Michael was also known for his sense of humor, especially his playful jokes and wry wit, with which he would lighten even the most stressful moments, as well as his quirky, often quite savvy, verbal impressions, with which he would entertain (and occasionally exasperate) his family, friends, colleagues, and students. In addition, he will be remembered for his avid curiosity, passion for knowledge, depth of character, resolute sense of ethics, selfless generosity of spirit, and steadfast friendship. Above all, Michael had a penchant for both the sublime and the beautiful, the serious and the absurd, and he leaves behind an enduring legacy in the legions of students he taught, the countless personal and professional connections he made, and his eloquent, incisive, and inspired vision as an artist.

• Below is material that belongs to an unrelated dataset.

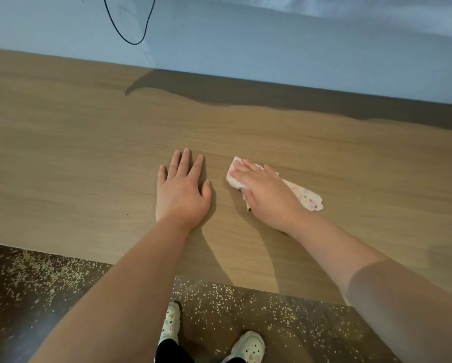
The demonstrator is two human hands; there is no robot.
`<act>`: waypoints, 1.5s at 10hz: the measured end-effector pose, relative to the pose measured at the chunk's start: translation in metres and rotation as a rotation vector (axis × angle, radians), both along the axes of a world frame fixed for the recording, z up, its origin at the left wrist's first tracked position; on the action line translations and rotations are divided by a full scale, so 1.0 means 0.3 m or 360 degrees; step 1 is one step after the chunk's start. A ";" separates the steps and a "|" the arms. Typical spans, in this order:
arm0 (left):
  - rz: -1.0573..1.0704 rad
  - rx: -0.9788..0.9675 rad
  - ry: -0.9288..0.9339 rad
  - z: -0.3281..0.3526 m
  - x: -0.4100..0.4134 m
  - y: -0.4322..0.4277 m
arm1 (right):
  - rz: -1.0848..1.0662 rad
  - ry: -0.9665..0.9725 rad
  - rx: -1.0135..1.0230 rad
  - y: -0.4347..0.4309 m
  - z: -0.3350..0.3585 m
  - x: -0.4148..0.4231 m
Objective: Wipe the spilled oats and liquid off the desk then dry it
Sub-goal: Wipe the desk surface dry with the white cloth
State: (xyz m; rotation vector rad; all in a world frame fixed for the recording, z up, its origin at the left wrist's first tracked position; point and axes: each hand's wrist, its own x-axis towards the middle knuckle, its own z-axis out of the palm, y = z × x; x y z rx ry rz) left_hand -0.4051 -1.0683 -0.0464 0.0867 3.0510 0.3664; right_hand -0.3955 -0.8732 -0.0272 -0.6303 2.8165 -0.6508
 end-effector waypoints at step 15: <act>-0.0017 0.0009 -0.0046 0.010 0.001 0.000 | -0.0629 0.0073 0.0832 0.209 -0.029 -0.293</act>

Beloved husband, father, son, and brother, Michael is survived by his wife Tera Galanti, daughter Mariah Miller, and stepson Thomas Matzinger; his mother Sarah Gehrandt; and his brothers David Miller and Ted Miller, sisters Sally Voita and Becky Friedlan, and their families.
Two memorials will be held for Michael. The first, in Los Angeles, will be Thursday December 4, 2014, at 11:00 AM at the Lake Shrine, 17190 Sunset Boulevard, Pacific Palisades. The second, in San Luis Obispo, will be held Saturday January 10, 2015, at 1:00 PM at Cal Poly in the Business Rotunda (Building 3, Room 213).
In lieu of flowers, his family asks that donations in Michael’s honor be made to the Visiting Artist Guest Lecture Series in the Department of Art & Design; please designate “Department of Art and Design Visiting Artist Guest Lecture Series” in the “Gift Fund Name or Number” field.
Our thoughts are with his family, especially our colleague and his wife, Tera Galanti, also a professor in Art & Design.